O Estado de S.Paulo - 01/09
Como nesses filmes imediatamente esquecíveis, a história começou num balcão de bar de hotel, em Paris, e foi terminar (se é que terminou)... bem, já veremos.
A brasileira, que se despedia da França após um doutorado em Psicologia, naquela noite amargava a decepção de um tratante que não dera as caras. Ele, essa entidade improvável que é um armador grego pós-Onassis, arrematava solitárias férias.
Entre os dois havia uns palmos de balcão - e a certa altura aconteceu enviesada troca de olhares, o suficiente para a moça suspeitar que ali estava um tipo interessante, e para ele se sentir estimulado a empurrar seu campari em direção ao vinho dela.
Seguiu-se um papo meio exangue, em língua inglesa, e a recém-doutora logo diagnosticou um caso de pedregosa timidez, sujeita a golfadas de rubor facial. Ainda assim, digno de atenção, e não apenas como objeto de investigação clínica... Quem sabe, fantasiou, não estaria ali um daqueles vulcões do Ne me Quitte Pas de Jacques Brel, supostamente aposentados mas capazes ainda de ereções eruptivas?
O papo, no entanto, não prosperou, pois o vulcão não emitiu mais que tênue fumacinha. Na despedida, ele esticou dedos gelados, tomou os dela e aplicou um beijo literalmente meia-boca. Troca, apenas de cartões.

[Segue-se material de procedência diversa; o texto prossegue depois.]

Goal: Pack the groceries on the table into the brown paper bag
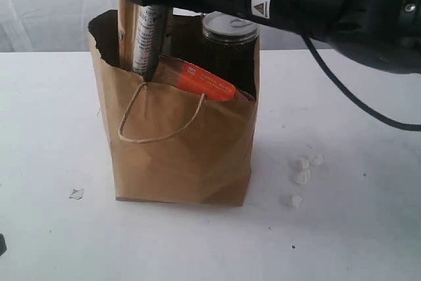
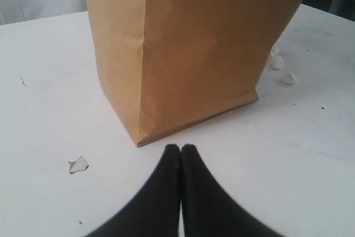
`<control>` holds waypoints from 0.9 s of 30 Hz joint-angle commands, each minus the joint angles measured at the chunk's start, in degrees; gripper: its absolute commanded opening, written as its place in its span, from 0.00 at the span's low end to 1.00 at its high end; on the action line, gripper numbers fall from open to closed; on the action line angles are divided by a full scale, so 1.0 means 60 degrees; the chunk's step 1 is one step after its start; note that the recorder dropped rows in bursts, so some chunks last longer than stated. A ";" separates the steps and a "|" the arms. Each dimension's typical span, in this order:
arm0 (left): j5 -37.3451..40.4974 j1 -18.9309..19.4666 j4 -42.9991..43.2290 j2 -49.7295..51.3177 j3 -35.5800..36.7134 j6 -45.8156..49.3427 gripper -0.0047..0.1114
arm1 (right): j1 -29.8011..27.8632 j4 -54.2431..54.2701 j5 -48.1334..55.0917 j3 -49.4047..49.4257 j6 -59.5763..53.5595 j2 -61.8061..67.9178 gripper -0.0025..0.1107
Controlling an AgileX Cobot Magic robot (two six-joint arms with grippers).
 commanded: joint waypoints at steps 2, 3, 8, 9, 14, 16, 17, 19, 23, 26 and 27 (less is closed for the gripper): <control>0.0031 -0.0003 -0.0076 -0.0049 0.0032 0.0017 0.04 | -0.0002 -0.0174 0.0277 0.0211 -0.0292 0.0086 0.48; 0.0031 -0.0003 -0.0076 -0.0049 0.0032 0.0017 0.04 | -0.0002 -0.0174 0.0277 0.0211 -0.0314 0.0086 0.53; 0.0031 -0.0003 -0.0076 -0.0049 0.0032 0.0017 0.04 | -0.0002 -0.0174 0.0435 0.0211 -0.0314 0.0086 0.60; 0.0031 -0.0003 -0.0076 -0.0049 0.0032 0.0017 0.04 | -0.0002 -0.0174 0.0462 0.0211 -0.0314 0.0086 0.60; 0.0031 -0.0003 -0.0076 -0.0049 0.0032 0.0017 0.04 | -0.0002 -0.0174 0.0462 0.0211 -0.0314 0.0086 0.60; 0.0031 -0.0003 -0.0076 -0.0049 0.0032 0.0017 0.04 | -0.0002 -0.0174 0.0462 0.0211 -0.0314 0.0086 0.60; 0.0031 -0.0003 -0.0076 -0.0049 0.0032 0.0017 0.04 | -0.0002 -0.0174 0.0462 0.0211 -0.0314 0.0086 0.60; 0.0031 -0.0003 -0.0076 -0.0049 0.0032 0.0017 0.04 | -0.0002 -0.0174 0.0462 0.0211 -0.0314 0.0086 0.60; 0.0031 -0.0003 -0.0076 -0.0049 0.0032 0.0017 0.04 | -0.0002 -0.0174 0.0683 0.0211 -0.0314 0.0013 0.60; 0.0031 -0.0003 -0.0076 -0.0049 0.0032 0.0017 0.04 | -0.0002 -0.0174 0.1110 0.0211 -0.0314 -0.0141 0.60; 0.0031 -0.0003 -0.0076 -0.0049 0.0032 0.0017 0.04 | -0.0002 -0.0174 0.1307 0.0211 -0.0314 -0.0207 0.60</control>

De volta ao Rio, logo no primeiro dia o telefone chama - e era ele, a custo reconhecível numa inédita versão loquaz, a desenrolar veludos de prosa insinuante. Em vez de cair, ela subiu às nuvens. Um galanteador à antiga, nem por isso de se jogar fora, concluiu a doutora ao terminar, de orelha quente, o inebriante telefonema - ao qual se seguiriam outros, quinzenais, depois semanais, dali a pouco quase diários.

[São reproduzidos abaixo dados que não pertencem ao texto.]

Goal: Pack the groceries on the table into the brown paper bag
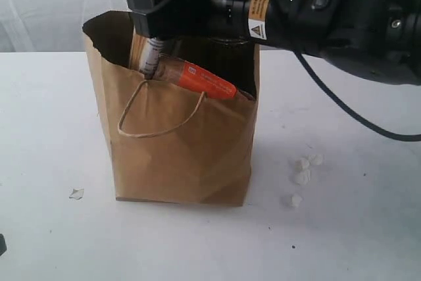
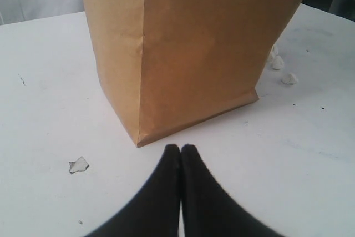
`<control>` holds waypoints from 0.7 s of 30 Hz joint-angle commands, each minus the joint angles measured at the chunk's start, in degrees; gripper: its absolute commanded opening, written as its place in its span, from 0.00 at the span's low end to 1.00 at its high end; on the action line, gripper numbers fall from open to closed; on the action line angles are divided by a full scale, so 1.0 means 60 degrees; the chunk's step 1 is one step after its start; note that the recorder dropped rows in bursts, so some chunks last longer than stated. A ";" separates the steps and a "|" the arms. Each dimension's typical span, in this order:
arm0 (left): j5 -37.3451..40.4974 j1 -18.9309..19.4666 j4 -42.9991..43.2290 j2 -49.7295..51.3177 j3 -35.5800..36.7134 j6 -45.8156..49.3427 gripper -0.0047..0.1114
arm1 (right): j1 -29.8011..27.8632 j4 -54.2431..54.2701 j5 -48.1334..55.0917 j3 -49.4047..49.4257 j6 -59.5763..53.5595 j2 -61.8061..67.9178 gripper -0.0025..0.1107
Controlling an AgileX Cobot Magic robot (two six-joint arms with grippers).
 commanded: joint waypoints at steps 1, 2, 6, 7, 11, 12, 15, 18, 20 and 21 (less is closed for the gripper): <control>0.0031 -0.0003 -0.0076 -0.0049 0.0032 0.0017 0.04 | -0.0002 -0.0059 0.0772 0.0030 -0.0110 -0.0341 0.60; 0.0031 -0.0003 -0.0076 -0.0049 0.0032 0.0017 0.04 | -0.0002 -0.0059 0.0986 0.0030 -0.0110 -0.0365 0.60; 0.0031 -0.0003 -0.0076 -0.0049 0.0032 0.0017 0.04 | -0.0002 -0.0059 0.1484 0.0072 -0.0110 -0.0474 0.60; 0.0031 -0.0003 -0.0076 -0.0049 0.0032 0.0017 0.04 | -0.0002 -0.0040 0.1394 0.0145 -0.0110 -0.0516 0.60; 0.0031 -0.0003 -0.0076 -0.0049 0.0032 0.0017 0.04 | -0.0002 0.0134 0.0998 0.0562 -0.0110 -0.0654 0.60; 0.0031 -0.0003 -0.0076 -0.0049 0.0032 0.0017 0.04 | -0.0002 0.0210 0.0999 0.0656 -0.0110 -0.0693 0.60; 0.0031 -0.0003 -0.0076 -0.0049 0.0032 0.0017 0.04 | -0.0002 0.0332 0.1020 0.0875 -0.0110 -0.0797 0.60; 0.0031 -0.0003 -0.0076 -0.0049 0.0032 0.0017 0.04 | -0.0002 0.0332 0.1062 0.0935 -0.0110 -0.0929 0.60; 0.0031 -0.0003 -0.0076 -0.0049 0.0032 0.0017 0.04 | -0.0002 0.0332 0.1045 0.0935 -0.0212 -0.1043 0.60; 0.0031 -0.0003 -0.0076 -0.0049 0.0032 0.0017 0.04 | -0.0002 0.0344 0.1045 0.0935 -0.0212 -0.1113 0.60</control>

A corte deu-se também no front postal, pois o armador ancorou na caixa de correio, sob a forma de cartas caprichadas - que envelope! que papel! que caligrafia! -, às quais logo se incorporou o bonus track de poesia amorosa em variadas línguas, cuja temperatura erótica não demorou a alcançar a incandescência dos sonetos luxuriosos de Aretino, fazendo a destinatária corar de vergonha e excitação, esta mais do que aquela.
Resistir quem há de?, perguntava-se, rendida - e o armador parece ter adivinhado o incêndio que ateara lá embaixo, no Hemisfério Sul: num bote certeiro, convidou-a para duas semanas em Nova York, onde vivia. Ela ainda hesitou em aceitar o benigno presente de grego. Outra voz, porém, imperiosa, lhe subiu do coração e demais entranhas: Vai, boba! - e a boba foi.
No aeroporto, lá estava, brandindo flores, o generoso príncipe encantado. Encantado e emocionado: olhos úmidos, não foi capaz de gaguejar mais que meia dúzia de trivialidades no aconchego da interminável limusine em que rumaram para casa dele, num subúrbio de ricaços, limitando-se a estourar um champanhe e a lhe segurar a mão com os mesmos gélidos dedos de Paris.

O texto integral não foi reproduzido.